▶ [EXERCISE GOAL] Once the line containing "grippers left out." is found in the records below, return it and each following line exactly, up to and including the line containing "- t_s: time", and nothing else.

[Opening RAW DATA section]

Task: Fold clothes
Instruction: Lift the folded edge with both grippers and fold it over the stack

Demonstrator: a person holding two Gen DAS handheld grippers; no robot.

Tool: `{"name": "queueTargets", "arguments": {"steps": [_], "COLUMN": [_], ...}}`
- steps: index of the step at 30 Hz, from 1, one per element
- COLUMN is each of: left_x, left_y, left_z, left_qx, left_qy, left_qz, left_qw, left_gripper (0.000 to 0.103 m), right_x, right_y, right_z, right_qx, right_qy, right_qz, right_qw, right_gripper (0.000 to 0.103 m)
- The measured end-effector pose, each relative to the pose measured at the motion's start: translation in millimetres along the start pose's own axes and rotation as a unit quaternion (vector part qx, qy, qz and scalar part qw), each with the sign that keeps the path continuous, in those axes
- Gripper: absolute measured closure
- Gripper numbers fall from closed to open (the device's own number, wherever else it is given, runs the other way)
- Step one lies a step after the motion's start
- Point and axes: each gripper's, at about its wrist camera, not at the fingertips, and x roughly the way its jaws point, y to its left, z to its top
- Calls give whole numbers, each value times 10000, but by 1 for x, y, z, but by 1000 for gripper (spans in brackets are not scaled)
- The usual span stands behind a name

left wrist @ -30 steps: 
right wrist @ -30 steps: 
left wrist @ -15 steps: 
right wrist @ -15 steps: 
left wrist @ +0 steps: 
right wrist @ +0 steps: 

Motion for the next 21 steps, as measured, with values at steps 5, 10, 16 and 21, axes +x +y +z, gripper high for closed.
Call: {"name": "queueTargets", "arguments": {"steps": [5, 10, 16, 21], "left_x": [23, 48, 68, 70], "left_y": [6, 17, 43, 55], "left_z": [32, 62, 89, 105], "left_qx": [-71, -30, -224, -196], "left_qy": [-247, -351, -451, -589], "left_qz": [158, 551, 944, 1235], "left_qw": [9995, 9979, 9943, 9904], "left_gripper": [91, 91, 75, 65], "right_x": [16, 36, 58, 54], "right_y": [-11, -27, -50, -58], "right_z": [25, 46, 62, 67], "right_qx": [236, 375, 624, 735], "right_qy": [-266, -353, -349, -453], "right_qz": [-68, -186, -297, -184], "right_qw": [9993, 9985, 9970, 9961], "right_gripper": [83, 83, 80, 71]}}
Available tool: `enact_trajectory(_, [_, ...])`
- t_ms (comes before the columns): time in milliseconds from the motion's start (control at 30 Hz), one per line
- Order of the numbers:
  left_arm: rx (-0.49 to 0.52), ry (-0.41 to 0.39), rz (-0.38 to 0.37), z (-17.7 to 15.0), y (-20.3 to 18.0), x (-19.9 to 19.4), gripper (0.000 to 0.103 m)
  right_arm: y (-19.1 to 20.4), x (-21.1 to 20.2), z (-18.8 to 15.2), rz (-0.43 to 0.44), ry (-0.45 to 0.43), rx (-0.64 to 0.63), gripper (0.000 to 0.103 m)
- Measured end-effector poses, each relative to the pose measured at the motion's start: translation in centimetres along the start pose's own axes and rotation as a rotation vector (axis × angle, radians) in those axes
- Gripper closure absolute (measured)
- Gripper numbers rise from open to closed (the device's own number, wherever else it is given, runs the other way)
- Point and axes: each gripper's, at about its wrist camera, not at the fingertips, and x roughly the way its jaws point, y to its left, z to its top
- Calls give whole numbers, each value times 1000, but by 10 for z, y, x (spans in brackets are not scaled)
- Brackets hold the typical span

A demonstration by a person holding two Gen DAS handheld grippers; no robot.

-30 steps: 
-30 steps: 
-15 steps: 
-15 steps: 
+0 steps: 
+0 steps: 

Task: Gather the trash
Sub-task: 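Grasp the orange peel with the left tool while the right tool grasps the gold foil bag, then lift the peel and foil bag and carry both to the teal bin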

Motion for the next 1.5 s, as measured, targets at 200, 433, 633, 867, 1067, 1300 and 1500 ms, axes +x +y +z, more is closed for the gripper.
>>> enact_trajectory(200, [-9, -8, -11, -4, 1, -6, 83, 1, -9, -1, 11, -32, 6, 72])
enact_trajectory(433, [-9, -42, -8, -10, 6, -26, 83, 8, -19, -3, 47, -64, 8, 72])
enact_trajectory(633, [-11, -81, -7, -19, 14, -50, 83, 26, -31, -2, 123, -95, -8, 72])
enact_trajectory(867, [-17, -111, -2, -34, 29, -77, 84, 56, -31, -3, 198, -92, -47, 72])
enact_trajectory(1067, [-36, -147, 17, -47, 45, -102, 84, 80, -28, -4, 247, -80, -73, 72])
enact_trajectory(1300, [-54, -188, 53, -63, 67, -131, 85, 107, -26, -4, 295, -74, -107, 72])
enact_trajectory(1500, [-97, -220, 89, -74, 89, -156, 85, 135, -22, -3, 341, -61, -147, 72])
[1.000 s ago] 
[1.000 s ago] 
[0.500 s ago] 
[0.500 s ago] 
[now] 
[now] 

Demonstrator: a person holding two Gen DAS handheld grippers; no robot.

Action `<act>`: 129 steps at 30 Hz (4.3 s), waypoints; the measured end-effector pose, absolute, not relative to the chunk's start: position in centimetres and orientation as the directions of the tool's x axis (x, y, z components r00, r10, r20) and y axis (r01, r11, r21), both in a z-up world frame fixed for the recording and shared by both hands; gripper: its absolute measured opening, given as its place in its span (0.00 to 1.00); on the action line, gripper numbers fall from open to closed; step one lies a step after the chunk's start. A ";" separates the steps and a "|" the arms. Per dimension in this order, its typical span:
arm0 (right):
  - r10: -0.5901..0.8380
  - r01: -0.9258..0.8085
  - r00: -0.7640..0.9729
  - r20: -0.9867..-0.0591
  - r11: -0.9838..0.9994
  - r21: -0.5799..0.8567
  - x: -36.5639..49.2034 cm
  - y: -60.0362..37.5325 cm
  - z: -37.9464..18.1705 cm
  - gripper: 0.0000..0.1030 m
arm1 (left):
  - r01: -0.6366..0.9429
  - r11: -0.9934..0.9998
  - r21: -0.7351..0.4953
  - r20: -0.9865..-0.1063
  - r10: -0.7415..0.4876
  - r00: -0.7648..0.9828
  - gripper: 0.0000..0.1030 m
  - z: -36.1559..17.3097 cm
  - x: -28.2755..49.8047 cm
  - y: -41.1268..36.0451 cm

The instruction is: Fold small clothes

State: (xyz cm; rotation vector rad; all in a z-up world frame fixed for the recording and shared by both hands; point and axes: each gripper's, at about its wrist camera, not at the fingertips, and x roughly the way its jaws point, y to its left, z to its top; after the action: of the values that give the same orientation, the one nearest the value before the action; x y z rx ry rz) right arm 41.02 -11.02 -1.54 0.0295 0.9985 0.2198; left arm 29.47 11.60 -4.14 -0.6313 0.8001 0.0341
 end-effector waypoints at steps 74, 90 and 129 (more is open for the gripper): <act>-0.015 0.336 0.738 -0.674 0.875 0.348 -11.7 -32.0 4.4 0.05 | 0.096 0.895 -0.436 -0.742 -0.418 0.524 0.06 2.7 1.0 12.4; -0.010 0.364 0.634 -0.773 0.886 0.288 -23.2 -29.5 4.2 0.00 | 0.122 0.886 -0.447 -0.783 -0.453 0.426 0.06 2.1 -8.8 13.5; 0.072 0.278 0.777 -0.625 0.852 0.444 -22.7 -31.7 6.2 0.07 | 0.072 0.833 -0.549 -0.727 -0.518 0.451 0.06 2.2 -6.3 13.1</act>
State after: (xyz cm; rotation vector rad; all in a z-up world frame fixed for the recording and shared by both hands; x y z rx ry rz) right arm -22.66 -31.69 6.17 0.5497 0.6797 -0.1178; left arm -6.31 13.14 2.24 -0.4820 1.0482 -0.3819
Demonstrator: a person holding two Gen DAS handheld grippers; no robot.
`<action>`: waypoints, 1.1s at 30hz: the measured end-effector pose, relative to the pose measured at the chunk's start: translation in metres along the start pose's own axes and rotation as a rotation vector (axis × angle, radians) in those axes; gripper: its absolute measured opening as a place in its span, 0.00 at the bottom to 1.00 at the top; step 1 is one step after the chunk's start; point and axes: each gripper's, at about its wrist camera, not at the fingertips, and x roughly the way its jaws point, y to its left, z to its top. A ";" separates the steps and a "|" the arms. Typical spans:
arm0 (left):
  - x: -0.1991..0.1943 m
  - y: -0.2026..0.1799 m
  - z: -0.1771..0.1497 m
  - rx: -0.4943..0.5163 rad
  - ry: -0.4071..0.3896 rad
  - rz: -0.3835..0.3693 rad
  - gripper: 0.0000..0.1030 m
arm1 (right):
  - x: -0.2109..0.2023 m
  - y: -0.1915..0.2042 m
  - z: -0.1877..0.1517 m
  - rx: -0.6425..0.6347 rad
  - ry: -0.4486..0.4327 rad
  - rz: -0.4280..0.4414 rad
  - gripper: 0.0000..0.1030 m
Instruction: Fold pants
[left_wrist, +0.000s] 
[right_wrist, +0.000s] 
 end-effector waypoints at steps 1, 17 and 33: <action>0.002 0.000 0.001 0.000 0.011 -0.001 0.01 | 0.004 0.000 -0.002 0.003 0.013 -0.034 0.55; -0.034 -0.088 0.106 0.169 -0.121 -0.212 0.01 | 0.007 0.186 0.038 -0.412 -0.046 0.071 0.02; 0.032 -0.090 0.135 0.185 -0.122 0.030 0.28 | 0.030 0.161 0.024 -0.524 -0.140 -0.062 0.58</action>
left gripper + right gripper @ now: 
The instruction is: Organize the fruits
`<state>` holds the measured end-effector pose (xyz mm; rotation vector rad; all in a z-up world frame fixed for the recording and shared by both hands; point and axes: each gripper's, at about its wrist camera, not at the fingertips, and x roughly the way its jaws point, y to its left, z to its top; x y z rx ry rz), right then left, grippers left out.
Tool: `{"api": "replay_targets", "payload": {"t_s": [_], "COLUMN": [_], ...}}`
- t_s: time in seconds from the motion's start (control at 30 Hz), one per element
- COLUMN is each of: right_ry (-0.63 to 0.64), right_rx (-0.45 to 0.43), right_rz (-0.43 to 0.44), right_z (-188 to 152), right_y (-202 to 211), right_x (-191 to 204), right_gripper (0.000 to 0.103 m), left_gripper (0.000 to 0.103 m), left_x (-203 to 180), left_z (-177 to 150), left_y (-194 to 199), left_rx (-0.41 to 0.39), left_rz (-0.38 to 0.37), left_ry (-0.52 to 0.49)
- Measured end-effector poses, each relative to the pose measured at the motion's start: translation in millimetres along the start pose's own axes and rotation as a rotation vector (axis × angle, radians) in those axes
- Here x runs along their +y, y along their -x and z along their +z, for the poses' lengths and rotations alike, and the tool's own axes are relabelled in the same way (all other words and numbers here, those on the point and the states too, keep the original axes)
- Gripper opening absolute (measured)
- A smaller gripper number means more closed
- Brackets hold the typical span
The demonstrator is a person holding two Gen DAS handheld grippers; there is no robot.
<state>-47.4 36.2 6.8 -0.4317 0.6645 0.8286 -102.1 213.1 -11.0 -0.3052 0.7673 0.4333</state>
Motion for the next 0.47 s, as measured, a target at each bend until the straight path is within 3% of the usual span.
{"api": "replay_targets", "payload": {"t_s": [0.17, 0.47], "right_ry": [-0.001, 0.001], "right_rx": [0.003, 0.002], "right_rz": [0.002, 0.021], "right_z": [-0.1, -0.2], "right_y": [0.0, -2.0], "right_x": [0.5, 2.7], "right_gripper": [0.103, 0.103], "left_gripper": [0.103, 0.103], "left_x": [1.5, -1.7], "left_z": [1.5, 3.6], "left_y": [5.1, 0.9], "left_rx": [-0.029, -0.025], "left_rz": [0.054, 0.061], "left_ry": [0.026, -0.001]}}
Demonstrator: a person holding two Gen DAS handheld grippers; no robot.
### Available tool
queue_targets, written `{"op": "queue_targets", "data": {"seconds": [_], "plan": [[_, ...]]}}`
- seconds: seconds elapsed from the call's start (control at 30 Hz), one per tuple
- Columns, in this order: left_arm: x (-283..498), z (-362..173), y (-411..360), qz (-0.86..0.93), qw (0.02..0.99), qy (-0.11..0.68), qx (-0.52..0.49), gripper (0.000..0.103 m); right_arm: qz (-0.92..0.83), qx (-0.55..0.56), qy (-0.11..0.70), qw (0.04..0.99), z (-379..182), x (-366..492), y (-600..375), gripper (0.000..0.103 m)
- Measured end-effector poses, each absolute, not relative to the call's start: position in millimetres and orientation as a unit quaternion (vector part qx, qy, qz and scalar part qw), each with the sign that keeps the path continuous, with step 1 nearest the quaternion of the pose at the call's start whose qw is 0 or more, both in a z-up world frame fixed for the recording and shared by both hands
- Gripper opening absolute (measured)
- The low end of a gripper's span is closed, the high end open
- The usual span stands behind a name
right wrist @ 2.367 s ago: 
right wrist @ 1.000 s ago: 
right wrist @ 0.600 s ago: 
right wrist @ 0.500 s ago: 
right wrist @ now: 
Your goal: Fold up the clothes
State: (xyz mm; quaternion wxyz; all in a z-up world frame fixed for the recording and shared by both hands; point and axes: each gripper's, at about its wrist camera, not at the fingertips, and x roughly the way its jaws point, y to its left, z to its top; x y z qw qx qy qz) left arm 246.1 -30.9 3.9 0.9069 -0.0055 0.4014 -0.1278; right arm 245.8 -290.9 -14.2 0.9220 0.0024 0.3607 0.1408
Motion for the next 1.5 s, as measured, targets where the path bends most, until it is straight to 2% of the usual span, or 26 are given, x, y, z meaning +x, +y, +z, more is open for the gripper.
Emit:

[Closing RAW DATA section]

▶ [RESULT OF THE EXERCISE]
`<state>` holds the measured end-effector pose (xyz mm; rotation vector rad; all in a z-up world frame fixed for the recording and shared by both hands; point and axes: each gripper's, at about its wrist camera, not at the fingertips, and x roughly the way its jaws point, y to its left, z to its top; x y z rx ry rz), right then left, grippers left out.
Tool: `{"api": "replay_targets", "payload": {"t_s": [_], "COLUMN": [_], ...}}`
- t_s: time in seconds from the motion's start (control at 30 Hz), one per element

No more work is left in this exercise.